Acrylamide is a substance formed when food is cooked at temperatures above 120 degrees. It is then that sugars and proteins react to the change producing acrylamide, especially in foods that have a higher level of starch and succumb to a more aggressive roasting or frying process.
That is why fried, roasted potatoes and any of their derivatives have been considered the food with the most acrylamide of all, followed by coffee, soft bread or salty crackers.
With regard to the diet of the little ones, foods processed with cereals are considered the most dangerous, in addition to confectionery products and industrial sweets consumed especially by children and adolescents.
A component also presents in tobacco, a product through which it acquires a much higher level of exposure compared to that of food.

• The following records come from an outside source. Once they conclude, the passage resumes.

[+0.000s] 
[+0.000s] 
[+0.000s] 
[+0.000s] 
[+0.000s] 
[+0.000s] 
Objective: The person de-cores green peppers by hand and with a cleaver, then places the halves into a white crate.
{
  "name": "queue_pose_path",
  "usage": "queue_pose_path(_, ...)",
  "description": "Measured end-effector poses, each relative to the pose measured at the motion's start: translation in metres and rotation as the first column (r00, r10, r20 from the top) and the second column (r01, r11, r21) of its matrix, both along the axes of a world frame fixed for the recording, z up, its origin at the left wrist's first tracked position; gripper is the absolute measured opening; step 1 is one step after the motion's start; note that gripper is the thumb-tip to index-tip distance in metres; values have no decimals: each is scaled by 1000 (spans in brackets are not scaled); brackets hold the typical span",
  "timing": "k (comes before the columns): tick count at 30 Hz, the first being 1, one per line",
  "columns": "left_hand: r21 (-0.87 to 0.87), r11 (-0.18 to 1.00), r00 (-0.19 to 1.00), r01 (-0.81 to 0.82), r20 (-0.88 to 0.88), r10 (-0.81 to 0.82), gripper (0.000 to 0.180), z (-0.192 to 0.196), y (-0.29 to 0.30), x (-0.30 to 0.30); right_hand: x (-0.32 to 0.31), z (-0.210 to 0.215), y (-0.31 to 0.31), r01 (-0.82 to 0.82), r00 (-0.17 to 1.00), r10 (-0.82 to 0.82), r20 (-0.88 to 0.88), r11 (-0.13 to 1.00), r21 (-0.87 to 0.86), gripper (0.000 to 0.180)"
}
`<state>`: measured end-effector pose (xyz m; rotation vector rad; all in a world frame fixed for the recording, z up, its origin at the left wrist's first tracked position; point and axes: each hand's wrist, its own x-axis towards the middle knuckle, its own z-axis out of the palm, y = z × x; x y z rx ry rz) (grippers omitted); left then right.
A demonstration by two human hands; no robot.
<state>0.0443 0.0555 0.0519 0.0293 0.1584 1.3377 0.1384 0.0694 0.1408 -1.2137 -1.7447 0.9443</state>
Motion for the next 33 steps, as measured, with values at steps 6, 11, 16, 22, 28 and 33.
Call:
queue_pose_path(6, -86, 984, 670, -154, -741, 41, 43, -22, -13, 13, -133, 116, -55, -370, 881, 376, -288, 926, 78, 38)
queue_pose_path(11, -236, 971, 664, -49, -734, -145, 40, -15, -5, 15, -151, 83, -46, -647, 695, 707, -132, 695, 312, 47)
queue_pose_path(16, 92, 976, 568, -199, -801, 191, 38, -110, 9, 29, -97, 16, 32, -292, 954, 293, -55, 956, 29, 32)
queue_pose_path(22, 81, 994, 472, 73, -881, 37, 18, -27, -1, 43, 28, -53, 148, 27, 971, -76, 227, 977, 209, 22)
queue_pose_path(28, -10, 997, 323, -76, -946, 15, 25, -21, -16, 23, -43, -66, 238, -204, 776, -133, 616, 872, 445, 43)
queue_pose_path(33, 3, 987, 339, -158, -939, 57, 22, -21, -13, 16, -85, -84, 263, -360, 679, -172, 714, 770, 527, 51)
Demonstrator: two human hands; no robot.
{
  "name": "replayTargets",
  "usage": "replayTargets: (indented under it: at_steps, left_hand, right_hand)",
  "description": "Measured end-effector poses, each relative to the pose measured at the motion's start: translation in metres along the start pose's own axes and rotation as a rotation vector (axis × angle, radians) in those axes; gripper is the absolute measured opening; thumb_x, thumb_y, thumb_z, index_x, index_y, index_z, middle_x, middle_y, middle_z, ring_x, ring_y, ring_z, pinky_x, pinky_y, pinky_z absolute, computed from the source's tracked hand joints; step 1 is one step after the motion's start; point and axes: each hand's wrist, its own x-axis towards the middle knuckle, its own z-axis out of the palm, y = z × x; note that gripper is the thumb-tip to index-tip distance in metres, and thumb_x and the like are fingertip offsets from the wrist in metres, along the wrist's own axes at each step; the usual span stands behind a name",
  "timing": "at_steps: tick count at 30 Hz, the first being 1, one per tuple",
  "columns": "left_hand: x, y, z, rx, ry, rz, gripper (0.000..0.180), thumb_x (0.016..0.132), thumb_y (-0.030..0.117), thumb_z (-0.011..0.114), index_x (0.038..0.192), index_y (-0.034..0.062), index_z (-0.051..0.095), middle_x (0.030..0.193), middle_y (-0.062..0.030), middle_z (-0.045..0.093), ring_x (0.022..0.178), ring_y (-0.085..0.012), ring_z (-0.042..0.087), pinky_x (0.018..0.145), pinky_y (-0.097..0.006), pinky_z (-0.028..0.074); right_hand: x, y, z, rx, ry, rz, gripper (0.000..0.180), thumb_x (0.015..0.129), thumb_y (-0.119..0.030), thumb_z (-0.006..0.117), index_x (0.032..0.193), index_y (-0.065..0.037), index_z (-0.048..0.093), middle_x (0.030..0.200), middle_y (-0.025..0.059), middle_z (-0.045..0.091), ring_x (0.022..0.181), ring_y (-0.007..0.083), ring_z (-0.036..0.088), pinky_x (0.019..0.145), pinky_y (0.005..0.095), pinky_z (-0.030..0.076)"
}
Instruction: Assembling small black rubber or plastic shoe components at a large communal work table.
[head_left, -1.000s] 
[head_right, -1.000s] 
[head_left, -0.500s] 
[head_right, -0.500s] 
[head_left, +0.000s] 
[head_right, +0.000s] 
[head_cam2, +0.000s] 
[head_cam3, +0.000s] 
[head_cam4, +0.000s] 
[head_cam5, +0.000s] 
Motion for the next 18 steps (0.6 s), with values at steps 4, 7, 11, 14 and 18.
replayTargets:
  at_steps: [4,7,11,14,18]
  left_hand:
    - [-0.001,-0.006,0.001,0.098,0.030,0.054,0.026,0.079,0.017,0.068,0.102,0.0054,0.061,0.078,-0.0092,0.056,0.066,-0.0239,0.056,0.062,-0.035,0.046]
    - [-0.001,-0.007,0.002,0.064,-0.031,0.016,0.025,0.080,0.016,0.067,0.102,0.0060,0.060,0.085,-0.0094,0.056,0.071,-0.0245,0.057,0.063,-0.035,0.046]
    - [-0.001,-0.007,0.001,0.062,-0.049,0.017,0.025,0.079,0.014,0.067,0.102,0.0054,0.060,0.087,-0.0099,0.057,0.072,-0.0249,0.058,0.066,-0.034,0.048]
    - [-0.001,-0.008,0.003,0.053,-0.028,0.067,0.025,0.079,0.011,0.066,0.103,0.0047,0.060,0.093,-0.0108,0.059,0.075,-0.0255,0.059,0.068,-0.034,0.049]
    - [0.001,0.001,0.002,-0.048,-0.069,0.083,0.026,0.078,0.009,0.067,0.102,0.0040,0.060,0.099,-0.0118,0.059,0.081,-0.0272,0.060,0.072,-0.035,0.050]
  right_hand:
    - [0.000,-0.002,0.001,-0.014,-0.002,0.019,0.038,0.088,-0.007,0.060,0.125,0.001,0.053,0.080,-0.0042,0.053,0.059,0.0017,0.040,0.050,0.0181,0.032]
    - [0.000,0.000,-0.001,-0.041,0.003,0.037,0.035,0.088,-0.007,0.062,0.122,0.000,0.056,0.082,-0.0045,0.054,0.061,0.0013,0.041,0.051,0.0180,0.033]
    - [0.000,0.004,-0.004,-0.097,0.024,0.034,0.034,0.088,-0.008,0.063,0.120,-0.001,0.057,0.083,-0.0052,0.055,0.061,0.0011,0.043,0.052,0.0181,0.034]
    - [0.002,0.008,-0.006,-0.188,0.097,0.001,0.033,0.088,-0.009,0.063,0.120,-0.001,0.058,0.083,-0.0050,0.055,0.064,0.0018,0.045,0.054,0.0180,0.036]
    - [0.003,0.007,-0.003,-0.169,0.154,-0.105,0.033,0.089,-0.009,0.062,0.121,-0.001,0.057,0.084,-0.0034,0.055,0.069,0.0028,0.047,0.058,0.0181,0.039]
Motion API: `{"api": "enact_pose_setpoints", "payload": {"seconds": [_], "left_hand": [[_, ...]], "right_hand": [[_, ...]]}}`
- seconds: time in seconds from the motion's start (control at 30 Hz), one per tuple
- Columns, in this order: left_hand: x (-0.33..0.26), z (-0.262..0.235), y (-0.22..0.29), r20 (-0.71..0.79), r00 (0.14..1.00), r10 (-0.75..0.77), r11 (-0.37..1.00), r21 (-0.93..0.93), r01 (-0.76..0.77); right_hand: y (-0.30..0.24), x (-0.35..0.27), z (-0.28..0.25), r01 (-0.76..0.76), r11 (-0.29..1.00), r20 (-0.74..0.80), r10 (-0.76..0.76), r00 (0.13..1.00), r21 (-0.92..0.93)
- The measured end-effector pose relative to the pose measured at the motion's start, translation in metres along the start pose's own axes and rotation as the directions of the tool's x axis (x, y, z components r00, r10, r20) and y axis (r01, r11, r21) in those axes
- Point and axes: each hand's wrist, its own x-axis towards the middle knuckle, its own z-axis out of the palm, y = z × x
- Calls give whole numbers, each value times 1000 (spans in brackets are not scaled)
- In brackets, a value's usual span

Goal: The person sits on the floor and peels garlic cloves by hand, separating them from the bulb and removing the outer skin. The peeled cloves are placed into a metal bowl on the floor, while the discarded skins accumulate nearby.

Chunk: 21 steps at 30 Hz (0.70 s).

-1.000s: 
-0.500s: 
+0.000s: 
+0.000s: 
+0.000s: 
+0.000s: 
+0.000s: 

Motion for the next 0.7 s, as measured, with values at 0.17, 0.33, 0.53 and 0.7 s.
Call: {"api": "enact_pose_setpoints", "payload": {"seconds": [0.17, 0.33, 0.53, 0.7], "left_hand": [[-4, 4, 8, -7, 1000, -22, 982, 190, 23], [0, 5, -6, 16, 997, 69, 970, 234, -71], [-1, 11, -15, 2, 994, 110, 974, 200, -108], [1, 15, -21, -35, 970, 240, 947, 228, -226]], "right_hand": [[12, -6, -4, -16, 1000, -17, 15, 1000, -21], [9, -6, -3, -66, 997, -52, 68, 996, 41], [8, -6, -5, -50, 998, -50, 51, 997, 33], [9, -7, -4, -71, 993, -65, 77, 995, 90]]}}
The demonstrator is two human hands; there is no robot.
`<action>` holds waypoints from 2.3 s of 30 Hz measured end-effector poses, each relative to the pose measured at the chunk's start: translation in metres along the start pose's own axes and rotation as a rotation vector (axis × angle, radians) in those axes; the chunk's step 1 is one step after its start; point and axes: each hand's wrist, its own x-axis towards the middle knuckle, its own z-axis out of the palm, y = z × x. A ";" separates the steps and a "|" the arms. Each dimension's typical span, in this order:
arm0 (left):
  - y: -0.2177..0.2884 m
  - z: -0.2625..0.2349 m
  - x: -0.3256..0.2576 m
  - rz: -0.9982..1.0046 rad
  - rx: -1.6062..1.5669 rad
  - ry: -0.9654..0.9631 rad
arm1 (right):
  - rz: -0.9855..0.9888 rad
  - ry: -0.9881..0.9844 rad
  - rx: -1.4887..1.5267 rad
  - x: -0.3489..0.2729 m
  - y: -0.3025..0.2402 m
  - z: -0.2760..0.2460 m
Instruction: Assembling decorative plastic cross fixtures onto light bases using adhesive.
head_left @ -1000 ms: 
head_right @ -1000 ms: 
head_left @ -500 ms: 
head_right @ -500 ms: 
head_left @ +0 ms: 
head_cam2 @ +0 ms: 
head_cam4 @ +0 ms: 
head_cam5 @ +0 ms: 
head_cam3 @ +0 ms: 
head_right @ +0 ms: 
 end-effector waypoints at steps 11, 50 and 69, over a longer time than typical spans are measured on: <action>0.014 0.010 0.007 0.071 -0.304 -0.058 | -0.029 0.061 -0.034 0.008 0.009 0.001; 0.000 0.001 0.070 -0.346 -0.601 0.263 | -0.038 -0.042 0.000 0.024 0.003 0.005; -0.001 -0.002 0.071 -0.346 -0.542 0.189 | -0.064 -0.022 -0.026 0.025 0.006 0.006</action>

Acrylamide has become a component to alleviate in recent weeks, although other experts have not been slow to affirm that, despite the tests carried out with animals that prove the "probable" lethality of acrylamide, it has not been confirmed that This substance is directly related to cancer through its presence in food.
"There is no doubt that this substance is carcinogenic in laboratory mice, but no one has been able to demonstrate that acrylamide that reaches humans through food has an impact on cancer" - stated Ricardo Cubedo, oncologist at the Institute of Oncology from Madrid.
On the other hand, those who do believe in the presence of acrylamide as a harmful component for people, ensure that its exposure effects can always be reduced while maintaining a healthy and balanced diet.
It can affect people with type 1 diabetes and type 2 diabetes, as well as pregnant women with gestational diabetes. It can occasionally affect people who do not have diabetes, but usually only people who are seriously ill, such as those who have recently had a stroke or heart attack, or have a severe infection. Hyperglycaemia should not be confused with hypoglycaemia, which is when a person's blood sugar level drops too low.